Logging to detect unhealthy agents on agent side

Elias · December 22, 2023, 5:24pm

We’ve found a number of agents that are in an unhealthy (not checking in) state. Some are just temporarily hung and need a service restart. Some require a reinstall because they were accidentally/agressively cleaned out from ImmyBot. We’d typically account for such scenarios by scheduling a task on the agent side that checks for unhealthy conditions in the agent and responds accordingly. Unfortunately, according to our own research and responses from ImmyBot support, we’re not able to detect if the agent is healthy or not from the agent side as the log output of a “bad” agent is essentially identical to the log output of a “good” agent.

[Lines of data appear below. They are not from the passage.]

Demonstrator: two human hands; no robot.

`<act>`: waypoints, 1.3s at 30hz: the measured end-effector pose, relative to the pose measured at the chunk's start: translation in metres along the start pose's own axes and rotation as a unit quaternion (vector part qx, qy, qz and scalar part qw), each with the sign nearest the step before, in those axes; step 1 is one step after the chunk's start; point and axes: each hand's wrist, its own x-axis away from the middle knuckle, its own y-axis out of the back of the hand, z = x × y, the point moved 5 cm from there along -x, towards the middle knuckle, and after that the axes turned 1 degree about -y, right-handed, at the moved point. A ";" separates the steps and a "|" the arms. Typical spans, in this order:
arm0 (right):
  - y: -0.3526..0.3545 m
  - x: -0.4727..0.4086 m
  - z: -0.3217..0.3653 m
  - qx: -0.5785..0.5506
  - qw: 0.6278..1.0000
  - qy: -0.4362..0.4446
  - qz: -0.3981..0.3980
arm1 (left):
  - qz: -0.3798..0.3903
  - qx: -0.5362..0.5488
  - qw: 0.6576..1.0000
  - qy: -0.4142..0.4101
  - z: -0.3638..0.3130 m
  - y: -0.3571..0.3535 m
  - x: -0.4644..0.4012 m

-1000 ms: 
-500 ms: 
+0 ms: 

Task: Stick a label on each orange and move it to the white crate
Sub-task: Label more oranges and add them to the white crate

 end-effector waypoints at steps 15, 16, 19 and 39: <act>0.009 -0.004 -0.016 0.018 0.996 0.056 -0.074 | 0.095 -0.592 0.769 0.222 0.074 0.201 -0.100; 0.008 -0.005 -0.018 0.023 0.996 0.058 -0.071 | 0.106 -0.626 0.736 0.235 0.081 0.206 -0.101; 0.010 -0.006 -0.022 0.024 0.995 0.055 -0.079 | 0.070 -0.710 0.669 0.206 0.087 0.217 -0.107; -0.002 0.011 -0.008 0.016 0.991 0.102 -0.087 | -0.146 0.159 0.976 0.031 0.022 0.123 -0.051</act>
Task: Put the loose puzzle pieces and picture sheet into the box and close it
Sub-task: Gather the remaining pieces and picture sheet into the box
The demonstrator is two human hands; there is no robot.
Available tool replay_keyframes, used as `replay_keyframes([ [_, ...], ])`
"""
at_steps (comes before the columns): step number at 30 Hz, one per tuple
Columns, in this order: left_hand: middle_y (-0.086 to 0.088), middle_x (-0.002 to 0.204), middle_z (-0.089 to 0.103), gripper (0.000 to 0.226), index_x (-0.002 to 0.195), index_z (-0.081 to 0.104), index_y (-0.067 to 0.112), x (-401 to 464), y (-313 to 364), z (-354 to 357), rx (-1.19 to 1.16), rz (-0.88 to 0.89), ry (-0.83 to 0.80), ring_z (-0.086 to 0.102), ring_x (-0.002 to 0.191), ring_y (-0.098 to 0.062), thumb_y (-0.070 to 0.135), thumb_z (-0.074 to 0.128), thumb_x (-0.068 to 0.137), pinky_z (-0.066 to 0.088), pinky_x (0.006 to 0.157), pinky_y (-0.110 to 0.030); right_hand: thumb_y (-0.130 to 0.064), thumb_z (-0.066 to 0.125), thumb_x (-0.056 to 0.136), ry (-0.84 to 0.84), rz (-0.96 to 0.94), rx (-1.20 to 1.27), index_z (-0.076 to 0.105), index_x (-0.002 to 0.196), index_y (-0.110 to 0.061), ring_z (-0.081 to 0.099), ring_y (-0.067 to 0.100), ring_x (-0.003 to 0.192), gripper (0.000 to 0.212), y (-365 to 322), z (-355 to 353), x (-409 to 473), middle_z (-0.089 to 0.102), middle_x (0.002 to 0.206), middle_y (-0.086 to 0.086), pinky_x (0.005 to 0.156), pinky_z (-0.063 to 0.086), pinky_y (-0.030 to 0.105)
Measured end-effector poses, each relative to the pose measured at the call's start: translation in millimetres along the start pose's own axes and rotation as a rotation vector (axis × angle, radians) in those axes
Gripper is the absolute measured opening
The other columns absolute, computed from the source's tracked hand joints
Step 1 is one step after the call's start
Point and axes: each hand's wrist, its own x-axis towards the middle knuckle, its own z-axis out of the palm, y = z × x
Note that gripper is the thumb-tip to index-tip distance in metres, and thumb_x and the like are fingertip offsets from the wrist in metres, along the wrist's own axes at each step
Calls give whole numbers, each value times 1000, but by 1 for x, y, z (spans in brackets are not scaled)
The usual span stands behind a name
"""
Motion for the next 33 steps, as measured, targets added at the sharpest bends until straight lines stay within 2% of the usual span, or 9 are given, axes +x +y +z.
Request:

Given that we rely on ImmyBot to install/update software that is critical to our clients’ security it’s highly important that we make sure ImmyBot is functioning at all times.

Thanks and happy holidays,
Elias

William_Swartz · January 16, 2024, 2:50pm

Being able to auto-heal immybot agents after detecting they’re unhealthy could be a really solid safety net to be sure that we’re not relying on an agent that isn’t actually able to run maintenance.

I’ve had success with restarting the immybot service on a system in question through ScreenConnect, so having a way to leverage control to restart the service or maybe another method to auto-heal this issue could be a useful advantage

Barry_Trotman · March 7, 2024, 3:37am

We are having the same issues currently with support; agents have been onboarded via our RMM, and we find machines in a disconnected state and have to rerun the onboarding script to fix them.
Not ideal as we want to move away from our RMM, but can’t if the Immybot agent/ services have issues and the computer is “disconnected”

Elias · April 17, 2024, 12:14pm

Still seeing issues with agents staying healthy. We could really use a reliable way to detect the health state of agents on the system/agent side so we can build some accurate repair scripts. We’ve requested help with this from support and don’t seem to be getting anywhere. The last request they just directed us to this community post.

Maybe it would be worth setting a flag ourselves that denotes healthy status (recent checkin) on a regular basis and then acting on the status of that flag.

Brandon_Garrett · July 31, 2024, 5:05pm

Also bumping this due to continued unhealthy agents. No simple way for us to track the difference between DattoRMM and ImmyBot. Many agents missing or not checking in properly and causing maintenance to be missed, customers catching this in Microsoft Security console. This needs to be addressed urgently, as agent stability is paramount.